▸ **Task description**
Print out the data below. Do not alter a single line.

▸ **Data shown**
== Segment start ==

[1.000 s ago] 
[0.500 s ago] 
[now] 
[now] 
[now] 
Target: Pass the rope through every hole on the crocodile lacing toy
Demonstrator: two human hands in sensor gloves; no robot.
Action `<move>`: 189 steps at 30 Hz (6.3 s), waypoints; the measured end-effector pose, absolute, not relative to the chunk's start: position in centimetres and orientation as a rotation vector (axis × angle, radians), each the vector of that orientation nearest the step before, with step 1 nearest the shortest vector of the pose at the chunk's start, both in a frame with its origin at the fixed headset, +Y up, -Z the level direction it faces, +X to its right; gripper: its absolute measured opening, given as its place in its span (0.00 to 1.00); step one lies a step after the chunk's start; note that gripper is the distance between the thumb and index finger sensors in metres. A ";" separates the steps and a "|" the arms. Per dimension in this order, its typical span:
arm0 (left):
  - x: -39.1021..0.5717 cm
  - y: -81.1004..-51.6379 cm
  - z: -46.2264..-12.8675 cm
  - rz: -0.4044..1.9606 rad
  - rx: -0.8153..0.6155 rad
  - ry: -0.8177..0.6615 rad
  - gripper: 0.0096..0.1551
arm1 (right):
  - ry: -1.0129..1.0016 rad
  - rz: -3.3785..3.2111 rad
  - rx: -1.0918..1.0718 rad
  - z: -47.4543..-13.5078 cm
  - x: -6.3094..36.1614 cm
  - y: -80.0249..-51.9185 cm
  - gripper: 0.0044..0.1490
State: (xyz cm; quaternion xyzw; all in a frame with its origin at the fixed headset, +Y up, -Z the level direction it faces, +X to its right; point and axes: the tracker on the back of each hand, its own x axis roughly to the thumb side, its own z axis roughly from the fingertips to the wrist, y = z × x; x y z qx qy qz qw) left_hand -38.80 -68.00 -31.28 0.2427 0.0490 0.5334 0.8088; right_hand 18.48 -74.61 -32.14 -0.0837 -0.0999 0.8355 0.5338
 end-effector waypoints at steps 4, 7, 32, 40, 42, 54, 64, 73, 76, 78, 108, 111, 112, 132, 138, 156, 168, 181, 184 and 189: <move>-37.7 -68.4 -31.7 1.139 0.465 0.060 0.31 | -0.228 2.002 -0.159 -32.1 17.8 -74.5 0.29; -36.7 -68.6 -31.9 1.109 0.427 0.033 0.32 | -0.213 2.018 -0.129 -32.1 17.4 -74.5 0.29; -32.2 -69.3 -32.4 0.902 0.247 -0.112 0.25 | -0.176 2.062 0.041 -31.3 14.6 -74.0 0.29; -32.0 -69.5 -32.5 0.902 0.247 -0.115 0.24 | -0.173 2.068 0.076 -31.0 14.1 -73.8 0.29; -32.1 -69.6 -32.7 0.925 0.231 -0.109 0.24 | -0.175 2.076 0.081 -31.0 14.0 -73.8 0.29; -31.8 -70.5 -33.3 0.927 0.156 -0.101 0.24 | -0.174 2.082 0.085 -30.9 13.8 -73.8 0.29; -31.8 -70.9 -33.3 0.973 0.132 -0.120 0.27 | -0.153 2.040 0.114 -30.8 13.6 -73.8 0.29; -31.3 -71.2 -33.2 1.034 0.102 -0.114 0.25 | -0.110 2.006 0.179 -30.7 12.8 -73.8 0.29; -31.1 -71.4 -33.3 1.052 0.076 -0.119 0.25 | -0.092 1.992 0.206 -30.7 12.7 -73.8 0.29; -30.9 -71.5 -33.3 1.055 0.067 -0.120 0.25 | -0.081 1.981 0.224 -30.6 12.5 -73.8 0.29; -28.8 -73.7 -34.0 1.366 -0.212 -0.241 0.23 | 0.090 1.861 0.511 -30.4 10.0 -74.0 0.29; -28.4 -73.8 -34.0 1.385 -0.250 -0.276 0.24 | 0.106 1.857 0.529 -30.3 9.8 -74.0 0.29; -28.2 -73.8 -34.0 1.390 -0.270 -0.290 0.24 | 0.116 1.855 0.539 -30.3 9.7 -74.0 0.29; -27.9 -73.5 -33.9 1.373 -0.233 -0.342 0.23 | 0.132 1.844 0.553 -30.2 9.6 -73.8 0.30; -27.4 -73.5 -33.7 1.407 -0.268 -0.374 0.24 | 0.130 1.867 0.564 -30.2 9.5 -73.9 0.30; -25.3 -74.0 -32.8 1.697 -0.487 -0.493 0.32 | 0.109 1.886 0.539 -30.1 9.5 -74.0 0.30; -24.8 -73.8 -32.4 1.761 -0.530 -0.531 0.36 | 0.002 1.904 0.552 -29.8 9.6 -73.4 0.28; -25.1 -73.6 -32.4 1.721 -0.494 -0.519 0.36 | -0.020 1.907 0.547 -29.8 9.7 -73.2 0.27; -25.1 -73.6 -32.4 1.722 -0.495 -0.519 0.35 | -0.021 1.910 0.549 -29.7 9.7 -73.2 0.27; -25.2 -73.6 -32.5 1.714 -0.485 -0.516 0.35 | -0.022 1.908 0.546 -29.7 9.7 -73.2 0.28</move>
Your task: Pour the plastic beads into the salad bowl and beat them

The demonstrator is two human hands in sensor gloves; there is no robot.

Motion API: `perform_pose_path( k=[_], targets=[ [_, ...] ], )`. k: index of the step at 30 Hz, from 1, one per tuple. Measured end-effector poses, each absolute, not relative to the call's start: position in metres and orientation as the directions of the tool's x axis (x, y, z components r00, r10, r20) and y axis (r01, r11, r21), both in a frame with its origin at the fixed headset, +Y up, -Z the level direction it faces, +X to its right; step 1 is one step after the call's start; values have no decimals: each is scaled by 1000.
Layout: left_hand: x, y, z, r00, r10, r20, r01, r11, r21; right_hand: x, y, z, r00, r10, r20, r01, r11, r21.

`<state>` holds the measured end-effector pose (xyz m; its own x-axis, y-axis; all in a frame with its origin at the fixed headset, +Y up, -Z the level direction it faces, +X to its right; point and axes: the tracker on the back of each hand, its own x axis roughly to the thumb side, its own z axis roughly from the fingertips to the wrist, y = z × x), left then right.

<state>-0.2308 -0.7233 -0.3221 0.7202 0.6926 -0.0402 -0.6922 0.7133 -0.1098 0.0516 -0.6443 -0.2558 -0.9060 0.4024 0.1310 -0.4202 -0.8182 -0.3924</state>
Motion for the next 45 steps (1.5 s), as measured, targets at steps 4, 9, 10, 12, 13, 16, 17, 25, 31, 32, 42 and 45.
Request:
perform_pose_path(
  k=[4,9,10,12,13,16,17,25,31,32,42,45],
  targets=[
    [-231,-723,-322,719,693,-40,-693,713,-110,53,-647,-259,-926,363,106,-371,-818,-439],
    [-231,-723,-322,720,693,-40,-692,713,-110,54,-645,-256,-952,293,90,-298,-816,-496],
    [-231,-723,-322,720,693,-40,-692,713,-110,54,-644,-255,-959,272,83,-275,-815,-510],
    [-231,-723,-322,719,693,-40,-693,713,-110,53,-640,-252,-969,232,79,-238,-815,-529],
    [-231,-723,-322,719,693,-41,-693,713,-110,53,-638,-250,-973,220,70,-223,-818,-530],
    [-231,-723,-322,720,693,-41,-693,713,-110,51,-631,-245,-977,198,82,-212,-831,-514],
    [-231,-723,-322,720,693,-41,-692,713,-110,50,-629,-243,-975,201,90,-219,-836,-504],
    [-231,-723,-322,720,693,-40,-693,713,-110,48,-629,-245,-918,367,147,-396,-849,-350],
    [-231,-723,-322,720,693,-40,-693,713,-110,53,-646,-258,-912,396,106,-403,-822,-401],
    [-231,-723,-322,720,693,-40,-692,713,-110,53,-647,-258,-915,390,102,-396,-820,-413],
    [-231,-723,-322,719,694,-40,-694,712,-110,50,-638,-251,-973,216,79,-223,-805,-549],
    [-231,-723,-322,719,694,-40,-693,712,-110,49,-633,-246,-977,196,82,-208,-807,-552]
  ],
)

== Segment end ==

▸ **The answer**
[1.000 s ago] 
[0.500 s ago] 
[now] 
[now] 
[now] 
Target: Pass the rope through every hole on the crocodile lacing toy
Demonstrator: two human hands in sensor gloves; no robot.
Action `<move>`: 189 steps at 30 Hz (6.3 s), waypoints; the measured end-effector pose, absolute, not relative to the chunk's start: position in centimetres and orientation as a rotation vector (axis × angle, radians), each the vector of that orientation nearest the step before, with step 1 nearest the shortest vector of the pose at the chunk's start, both in a frame with its origin at the fixed headset, +Y up, -Z the level direction it faces, +X to its right; gripper: its absolute measured opening, given as its place in its span (0.00 to 1.00); step one lies a step after the chunk's start; note that gripper is the distance between the thumb and index finger sensors in metres. A ";" separates the steps and a "|" the arms. Per dimension in this order, its typical span:
arm0 (left):
  - x: -39.1021..0.5717 cm
  - y: -81.1004..-51.6379 cm
  - z: -46.2264..-12.8675 cm
  - rz: -0.4044..1.9606 rad
  - rx: -0.8153..0.6155 rad
  - ry: -0.8177..0.6615 rad
  - gripper: 0.0096..0.1551
arm1 (right):
  - ry: -1.0129..1.0016 rad
  - rz: -3.3785..3.2111 rad
  - rx: -1.0918..1.0718 rad
  - z: -47.4543..-13.5078 cm
  - x: -6.3094..36.1614 cm
  - y: -80.0249..-51.9185 cm
  - gripper: 0.0044..0.1490
State: (xyz cm; quaternion xyzw; all in a frame with its origin at the fixed headset, +Y up, -Z the level direction it faces, +X to its right; point and axes: the tracker on the back of each hand, its own x axis roughly to the thumb side, its own z axis roughly from the fingertips to the wrist, y = z × x; x y z qx qy qz qw) left_hand -38.80 -68.00 -31.28 0.2427 0.0490 0.5334 0.8088; right_hand 18.48 -74.61 -32.14 -0.0837 -0.0999 0.8355 0.5338
 end-effector waypoints at steps 4, 7, 32, 40, 42, 54, 64, 73, 76, 78, 108, 111, 112, 132, 138, 156, 168, 181, 184 and 189: <move>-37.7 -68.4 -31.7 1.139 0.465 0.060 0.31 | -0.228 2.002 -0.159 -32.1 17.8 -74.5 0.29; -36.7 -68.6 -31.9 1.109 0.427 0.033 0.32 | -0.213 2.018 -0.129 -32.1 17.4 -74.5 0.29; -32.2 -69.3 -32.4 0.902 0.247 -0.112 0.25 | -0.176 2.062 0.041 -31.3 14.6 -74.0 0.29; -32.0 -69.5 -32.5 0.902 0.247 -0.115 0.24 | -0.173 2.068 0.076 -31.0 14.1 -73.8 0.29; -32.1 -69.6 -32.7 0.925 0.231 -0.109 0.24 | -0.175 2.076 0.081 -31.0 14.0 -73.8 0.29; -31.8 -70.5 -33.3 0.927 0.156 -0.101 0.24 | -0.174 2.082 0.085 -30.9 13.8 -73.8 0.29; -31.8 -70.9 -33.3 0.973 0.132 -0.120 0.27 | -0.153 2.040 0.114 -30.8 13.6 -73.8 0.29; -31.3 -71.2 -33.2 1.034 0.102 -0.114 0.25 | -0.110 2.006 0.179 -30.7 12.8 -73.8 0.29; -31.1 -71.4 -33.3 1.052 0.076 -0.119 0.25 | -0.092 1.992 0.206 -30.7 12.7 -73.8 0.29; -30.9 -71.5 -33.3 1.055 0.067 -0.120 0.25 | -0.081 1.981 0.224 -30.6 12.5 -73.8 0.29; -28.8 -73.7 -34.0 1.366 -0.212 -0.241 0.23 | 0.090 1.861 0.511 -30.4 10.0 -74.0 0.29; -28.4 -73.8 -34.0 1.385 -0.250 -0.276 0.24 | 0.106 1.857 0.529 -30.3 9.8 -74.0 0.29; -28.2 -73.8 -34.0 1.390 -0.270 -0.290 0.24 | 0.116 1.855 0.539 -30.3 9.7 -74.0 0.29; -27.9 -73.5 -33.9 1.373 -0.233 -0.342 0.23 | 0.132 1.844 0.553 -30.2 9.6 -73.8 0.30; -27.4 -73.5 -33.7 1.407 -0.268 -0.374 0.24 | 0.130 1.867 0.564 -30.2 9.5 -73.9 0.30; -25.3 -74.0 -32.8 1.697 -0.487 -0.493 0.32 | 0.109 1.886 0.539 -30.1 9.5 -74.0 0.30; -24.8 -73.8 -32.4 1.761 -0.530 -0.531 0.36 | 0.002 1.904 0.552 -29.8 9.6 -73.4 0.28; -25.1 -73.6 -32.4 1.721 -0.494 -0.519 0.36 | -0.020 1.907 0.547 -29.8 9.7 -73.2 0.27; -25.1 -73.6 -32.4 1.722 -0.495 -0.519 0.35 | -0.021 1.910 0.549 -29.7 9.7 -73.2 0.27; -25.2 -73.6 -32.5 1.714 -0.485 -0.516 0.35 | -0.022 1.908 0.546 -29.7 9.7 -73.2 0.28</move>
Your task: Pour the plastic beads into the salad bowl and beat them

The demonstrator is two human hands in sensor gloves; there is no robot.

Motion API: `perform_pose_path( k=[_], targets=[ [_, ...] ], )`. k: index of the step at 30 Hz, from 1, one per tuple. Measured end-effector poses, each absolute, not relative to the call's start: position in metres and orientation as the directions of the tool's x axis (x, y, z components r00, r10, r20) and y axis (r01, r11, r21), both in a frame with its origin at the fixed headset, +Y up, -Z the level direction it faces, +X to its right; step 1 is one step after the call's start; values have no decimals: each is scaled by 1000.
Layout: left_hand: x, y, z, r00, r10, r20, r01, r11, r21; right_hand: x, y, z, r00, r10, r20, r01, r11, r21.

`<state>` holds the measured end-effector pose (xyz m; its own x-axis, y-axis; all in a frame with its origin at the fixed headset, +Y up, -Z the level direction it faces, +X to its right; point and axes: the tracker on the back of each hand, its own x axis roughly to the thumb side, its own z axis roughly from the fingertips to the wrist, y = z × x), left then right.

<state>-0.2308 -0.7233 -0.3221 0.7202 0.6926 -0.0402 -0.6922 0.7133 -0.1098 0.0516 -0.6443 -0.2558 -0.9060 0.4024 0.1310 -0.4202 -0.8182 -0.3924</state>
Motion for the next 45 steps (1.5 s), as measured, targets at steps 4, 9, 10, 12, 13, 16, 17, 25, 31, 32, 42 and 45.
Request:
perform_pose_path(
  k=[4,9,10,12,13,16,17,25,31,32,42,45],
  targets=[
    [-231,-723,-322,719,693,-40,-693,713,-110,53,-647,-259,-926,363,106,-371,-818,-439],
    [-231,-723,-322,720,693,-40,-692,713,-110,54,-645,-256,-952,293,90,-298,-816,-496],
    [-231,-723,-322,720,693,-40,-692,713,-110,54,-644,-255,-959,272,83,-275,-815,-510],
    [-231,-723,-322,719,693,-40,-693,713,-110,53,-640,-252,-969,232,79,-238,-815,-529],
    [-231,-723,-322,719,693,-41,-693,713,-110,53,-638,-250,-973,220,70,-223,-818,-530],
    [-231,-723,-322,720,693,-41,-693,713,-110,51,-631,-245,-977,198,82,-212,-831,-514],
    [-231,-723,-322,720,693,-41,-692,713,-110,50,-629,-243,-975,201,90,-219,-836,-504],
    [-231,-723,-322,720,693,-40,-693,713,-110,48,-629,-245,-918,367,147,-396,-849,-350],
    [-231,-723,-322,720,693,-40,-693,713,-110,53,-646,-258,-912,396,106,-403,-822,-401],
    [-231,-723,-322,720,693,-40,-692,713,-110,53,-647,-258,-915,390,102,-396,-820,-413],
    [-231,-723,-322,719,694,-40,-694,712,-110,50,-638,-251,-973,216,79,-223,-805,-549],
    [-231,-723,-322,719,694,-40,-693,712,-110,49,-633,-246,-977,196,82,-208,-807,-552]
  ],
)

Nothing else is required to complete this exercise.